Go for Gold!
Yul verrät: So wurde er zum Weltmeister
Von Olympischen Gold träumt wohl jeder Sportler – auch Kanu-Weltmeister Yul Oeltze (25)! Exklusiv bei LOOX nimmt er uns mit auf seine lange Reise nach Tokio, zu den Sommerspielen 2020 (24. Juli bis 9. August 2020). Dann will sich der Magdeburger unsterblich machen, mit Olympia-Gold! Vorher sicherte er sich in August in Portugal zum zweiten Mal den Weltmeister-Titel im Zweier-Canadier.
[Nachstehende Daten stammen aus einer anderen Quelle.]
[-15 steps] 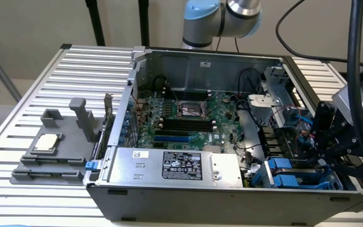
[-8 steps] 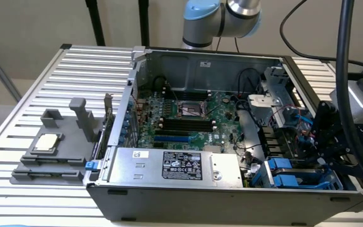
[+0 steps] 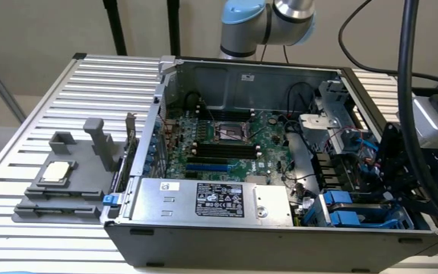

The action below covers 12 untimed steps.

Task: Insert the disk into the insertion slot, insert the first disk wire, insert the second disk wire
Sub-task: 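Insert the first disk wire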

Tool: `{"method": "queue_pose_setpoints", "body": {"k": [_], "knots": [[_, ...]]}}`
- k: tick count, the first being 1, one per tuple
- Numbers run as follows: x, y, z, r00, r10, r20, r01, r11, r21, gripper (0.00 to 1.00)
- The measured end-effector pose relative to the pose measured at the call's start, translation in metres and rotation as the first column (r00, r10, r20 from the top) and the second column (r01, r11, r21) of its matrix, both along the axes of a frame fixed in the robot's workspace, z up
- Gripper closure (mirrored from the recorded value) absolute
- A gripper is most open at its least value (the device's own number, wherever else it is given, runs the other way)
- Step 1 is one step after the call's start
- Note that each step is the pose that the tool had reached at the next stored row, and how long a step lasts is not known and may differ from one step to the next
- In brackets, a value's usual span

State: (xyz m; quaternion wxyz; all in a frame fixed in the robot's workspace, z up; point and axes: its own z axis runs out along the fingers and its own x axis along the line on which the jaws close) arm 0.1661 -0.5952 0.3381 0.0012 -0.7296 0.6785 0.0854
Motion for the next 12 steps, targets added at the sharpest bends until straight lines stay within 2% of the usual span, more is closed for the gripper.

Hier gibt er uns einen spannenden Rückblick.
„Bis Tokio ist es noch etwas hin, doch schon jetzt liegt mein Fokus auf Olympia. Mein gesamtes Training, mein gesamtes Leben ist auf dieses Ziel ausgelegt. Ich will Gold. Ich bin bereits Weltmeister, doch Olympiasieger ist noch einmal eine besondere Nummer. Eine Olympia-Teilnahme ist im Leben eines Sportlers das Größte. Alle vier Jahre fiebern Milliarden Sportfans vor den TV-Geräten, im Internet oder vor Ort mit. Wahnsinn. Olympiasieger – das bleibst du dein gesamtes Leben. Das will ich auch. Dafür trainiere ich.
4 Einheiten für den WM-Titel
In der Vorbereitung auf die Weltmeisterschaft startete mein Tag in der Regel jeden Morgen pünktlich um 6 Uhr. Je nach körperlicher Verfassung mit einem ausgiebigen Frühstück oder einem Shake. Manchmal braucht mein Körper eine halbe Stunde mehr Schlaf.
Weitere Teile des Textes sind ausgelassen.